**Available data**
>>>>
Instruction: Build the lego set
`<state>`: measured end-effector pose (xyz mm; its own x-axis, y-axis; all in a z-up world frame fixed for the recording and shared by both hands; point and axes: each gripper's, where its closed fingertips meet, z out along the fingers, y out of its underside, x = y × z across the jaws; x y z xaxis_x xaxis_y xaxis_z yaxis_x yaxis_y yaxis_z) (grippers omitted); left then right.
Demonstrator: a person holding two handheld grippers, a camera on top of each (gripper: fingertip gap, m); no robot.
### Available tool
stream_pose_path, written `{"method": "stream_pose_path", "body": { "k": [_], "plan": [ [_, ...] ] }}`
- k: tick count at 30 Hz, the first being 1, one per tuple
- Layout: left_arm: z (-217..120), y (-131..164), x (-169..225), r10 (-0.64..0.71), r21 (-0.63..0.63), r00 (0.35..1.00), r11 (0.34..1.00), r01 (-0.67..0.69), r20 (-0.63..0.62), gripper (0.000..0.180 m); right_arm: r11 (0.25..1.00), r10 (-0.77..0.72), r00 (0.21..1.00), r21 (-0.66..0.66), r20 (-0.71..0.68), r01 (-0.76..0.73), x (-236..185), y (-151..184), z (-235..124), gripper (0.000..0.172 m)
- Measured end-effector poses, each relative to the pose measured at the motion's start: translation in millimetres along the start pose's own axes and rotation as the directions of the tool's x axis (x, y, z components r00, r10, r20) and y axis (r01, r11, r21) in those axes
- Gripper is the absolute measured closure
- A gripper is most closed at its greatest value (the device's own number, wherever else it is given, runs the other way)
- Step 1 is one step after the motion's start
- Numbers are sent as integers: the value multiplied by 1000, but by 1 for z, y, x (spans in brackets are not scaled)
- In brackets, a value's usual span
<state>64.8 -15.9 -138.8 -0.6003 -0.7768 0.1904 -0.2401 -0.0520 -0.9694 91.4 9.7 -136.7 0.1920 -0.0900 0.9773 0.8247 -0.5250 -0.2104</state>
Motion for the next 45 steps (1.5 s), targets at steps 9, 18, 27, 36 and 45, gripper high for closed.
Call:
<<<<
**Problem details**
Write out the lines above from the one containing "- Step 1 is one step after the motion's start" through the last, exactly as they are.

**Final answer**
- Step 1 is one step after the motion's start
- Numbers are sent as integers: the value multiplied by 1000, but by 1 for z, y, x (spans in brackets are not scaled)
- In brackets, a value's usual span
<state>64.8 -15.9 -138.8 -0.6003 -0.7768 0.1904 -0.2401 -0.0520 -0.9694 91.4 9.7 -136.7 0.1920 -0.0900 0.9773 0.8247 -0.5250 -0.2104</state>
Motion for the next 45 steps (1.5 s), targets at steps 9, 18, 27, 36 and 45, gripper high for closed.
Call:

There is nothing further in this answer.